Immigrants: the traditional scapegoat of the Fascist

 

 

Just like Hitler, Orban, and so many other fascists, Donald Trump has been scapegoating immigrants, both legal and illegal. I was shocked to see how popular such language was in the 2024 Republican Convention where Trump was endorsed as their candidate. I shuddered when I saw posters held high and proud which specifically demanded “Mass Deportation Now.” This reminded me of the fervour of ordinary Germans in the 1930 calling for abuse of Jews.

 

Very similar words were heard demonizing immigrants in Madison Square Gardens in the 1930s at a rally that could only be called a Nazi rally. That’s what it looked and sounded like.  The rally in Madison Square Garden again in 2024 was eerily similar.

As Anne Applebaum the author and journalist for The Atlantic said this about Trump (near the end of the campaign):

 “His talk of mass deportation is equally calculating. When he suggests that he would target both legal and illegal immigrants, or use the military arbitrarily against U.S. citizens, he does so knowing that past dictatorships have used public displays of violence to build popular support. By calling for mass violence, he hints at his admiration for these dictatorships but also demonstrates disdain for the rule of law and prepares his followers to accept the idea that his regime could, like its predecessors, break the law with impunity.

 

These are not jokes, and Trump is not laughing. Nor are the people around him. Delegates at the Republican National Convention held prefabricated sign: Mass Deportation Now. Just this week, when Trump was swaying to music at a surreal rally, he did so in front of a huge slogan: Trump Was Right About Everything. This is language borrowed directly from Benito Mussolini, the Italian fascist. Soon after the rally, the scholar Ruth Ben-Ghiat posted a photograph of a building in Mussolini’s Italy displaying his slogan: Mussolini Is Always Right.

 

These similarities are deeply disturbing. The support of ordinary Americans for such words and policies is shocking. It is so much like the support of ordinary Germans for Hitler, or ordinary Italians for Mussolini. In both highly advanced countries there was stunning support for the fascist policies. It seems to me this is exactly what is now happening in the United States.  I hope I am wrong; I fear I am right.

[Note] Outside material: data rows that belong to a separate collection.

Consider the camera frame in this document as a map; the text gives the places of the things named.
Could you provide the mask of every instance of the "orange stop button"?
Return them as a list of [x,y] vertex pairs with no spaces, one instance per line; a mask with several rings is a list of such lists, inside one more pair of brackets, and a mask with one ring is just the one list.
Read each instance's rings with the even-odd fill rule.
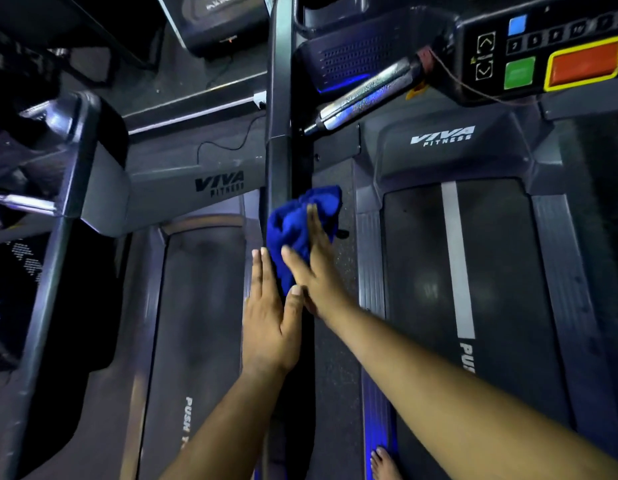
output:
[[554,52],[547,65],[545,90],[611,79],[617,73],[618,37],[613,37]]

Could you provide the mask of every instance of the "green button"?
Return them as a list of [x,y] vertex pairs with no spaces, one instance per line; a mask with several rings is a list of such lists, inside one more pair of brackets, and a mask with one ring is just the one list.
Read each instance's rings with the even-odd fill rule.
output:
[[535,57],[528,57],[507,64],[505,68],[505,89],[521,88],[534,81]]

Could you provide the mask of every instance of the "red button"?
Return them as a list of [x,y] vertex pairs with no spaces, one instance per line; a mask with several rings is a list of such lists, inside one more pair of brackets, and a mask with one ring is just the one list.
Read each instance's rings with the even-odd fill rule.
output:
[[586,48],[553,58],[549,87],[613,74],[618,67],[618,42]]

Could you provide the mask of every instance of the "blue button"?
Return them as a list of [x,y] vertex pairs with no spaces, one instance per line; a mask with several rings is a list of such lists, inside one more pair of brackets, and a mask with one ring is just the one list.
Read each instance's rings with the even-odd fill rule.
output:
[[515,16],[509,20],[509,36],[524,33],[527,29],[527,15]]

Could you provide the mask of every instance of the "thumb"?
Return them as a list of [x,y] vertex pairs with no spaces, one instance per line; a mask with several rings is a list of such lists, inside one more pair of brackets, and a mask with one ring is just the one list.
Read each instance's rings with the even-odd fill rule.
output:
[[280,330],[282,335],[299,335],[302,330],[302,307],[304,306],[304,296],[300,285],[293,285],[286,295],[284,302],[284,315]]
[[309,283],[313,273],[298,253],[289,246],[282,246],[282,260],[293,274],[296,283],[303,286]]

It is really shocking to me that Americans continue to support Trump’s fascist policies. This is the really scary part.  Trump is Trump. We all know that. He does not hide his fascist tendencies. Why then do so many Americans support him?  I think the answer is also deeply disturbing.

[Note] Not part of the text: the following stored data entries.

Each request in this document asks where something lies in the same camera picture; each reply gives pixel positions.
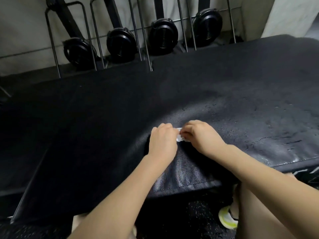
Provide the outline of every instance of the sneaker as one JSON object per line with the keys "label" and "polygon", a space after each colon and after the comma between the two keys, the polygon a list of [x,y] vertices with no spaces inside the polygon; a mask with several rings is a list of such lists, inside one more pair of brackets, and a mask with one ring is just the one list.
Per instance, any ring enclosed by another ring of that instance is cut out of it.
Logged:
{"label": "sneaker", "polygon": [[225,226],[227,229],[236,229],[238,225],[238,220],[234,219],[230,215],[229,211],[230,206],[226,206],[224,208],[221,208],[218,213],[218,218],[223,226]]}

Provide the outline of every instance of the left hand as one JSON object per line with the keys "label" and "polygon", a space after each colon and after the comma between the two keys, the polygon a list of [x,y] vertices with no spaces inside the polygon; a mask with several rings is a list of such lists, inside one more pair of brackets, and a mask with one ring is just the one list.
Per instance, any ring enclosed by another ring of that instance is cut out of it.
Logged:
{"label": "left hand", "polygon": [[147,157],[150,157],[163,171],[176,155],[178,134],[178,129],[173,128],[170,123],[162,123],[152,129]]}

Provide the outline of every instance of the black strap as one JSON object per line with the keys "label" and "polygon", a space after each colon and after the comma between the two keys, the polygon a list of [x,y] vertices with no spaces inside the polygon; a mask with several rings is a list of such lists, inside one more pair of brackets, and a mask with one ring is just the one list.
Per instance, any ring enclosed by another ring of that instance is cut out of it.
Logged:
{"label": "black strap", "polygon": [[57,13],[71,38],[77,37],[84,39],[64,0],[46,0],[46,3],[48,8]]}
{"label": "black strap", "polygon": [[118,13],[116,5],[115,5],[115,1],[114,0],[104,0],[104,3],[106,5],[108,15],[110,16],[113,28],[122,28],[123,26],[122,26],[119,13]]}
{"label": "black strap", "polygon": [[198,0],[198,11],[207,9],[210,7],[211,0]]}
{"label": "black strap", "polygon": [[154,0],[156,19],[164,18],[163,0]]}

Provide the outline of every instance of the hand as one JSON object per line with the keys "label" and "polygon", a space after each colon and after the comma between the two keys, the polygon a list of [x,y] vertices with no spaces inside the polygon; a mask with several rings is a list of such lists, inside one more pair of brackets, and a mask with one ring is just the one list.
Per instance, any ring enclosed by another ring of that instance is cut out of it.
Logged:
{"label": "hand", "polygon": [[212,158],[227,144],[219,134],[206,122],[189,121],[180,132],[181,136],[189,140],[198,152]]}
{"label": "hand", "polygon": [[151,132],[148,157],[159,162],[164,171],[173,161],[177,152],[178,129],[173,128],[172,124],[162,123],[159,127],[154,127]]}

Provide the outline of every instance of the forearm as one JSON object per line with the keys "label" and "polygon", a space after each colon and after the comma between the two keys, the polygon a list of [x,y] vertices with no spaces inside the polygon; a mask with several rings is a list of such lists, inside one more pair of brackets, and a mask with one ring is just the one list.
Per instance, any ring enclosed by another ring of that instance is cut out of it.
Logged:
{"label": "forearm", "polygon": [[126,239],[160,170],[145,156],[137,168],[70,235],[72,238]]}
{"label": "forearm", "polygon": [[258,162],[233,145],[214,158],[229,169],[297,237],[319,238],[319,192]]}

This is what Anne Applebaum had to say:

“These phrases have not been put on posters and banners at random in the final weeks of an American election season. With less than three weeks left to go, most candidates would be fighting for the middle ground, for the swing voters. Trump is doing the exact opposite. Why? There can be only one answer: because he and his campaign team believe that by using the tactics of the 1930s, they can win. The deliberate dehumanization of whole groups of people; the references to police, to violence, to the “bloodbath” that Trump has said will unfold if he doesn’t win; the cultivation of hatred not only against immigrants but also against political opponents—none of this has been used successfully in modern American politics.

 

But neither has this rhetoric been tried in modern American politics. Several generations of American politicians have assumed that American voters, most of whom learned to pledge allegiance to the flag in school, grew up with the rule of law, and have never experienced occupation or invasion, would be resistant to this kind of language and imagery. Trump is gambling—knowingly and cynically—that we are not.”

 

Trump was clearly betting that he knows the American people will support him.  He hears a lot of applause at his rallies. It turns out he was right. More than half the Americans who voted in the recent election of president voted for him.   Were they voting for fascism?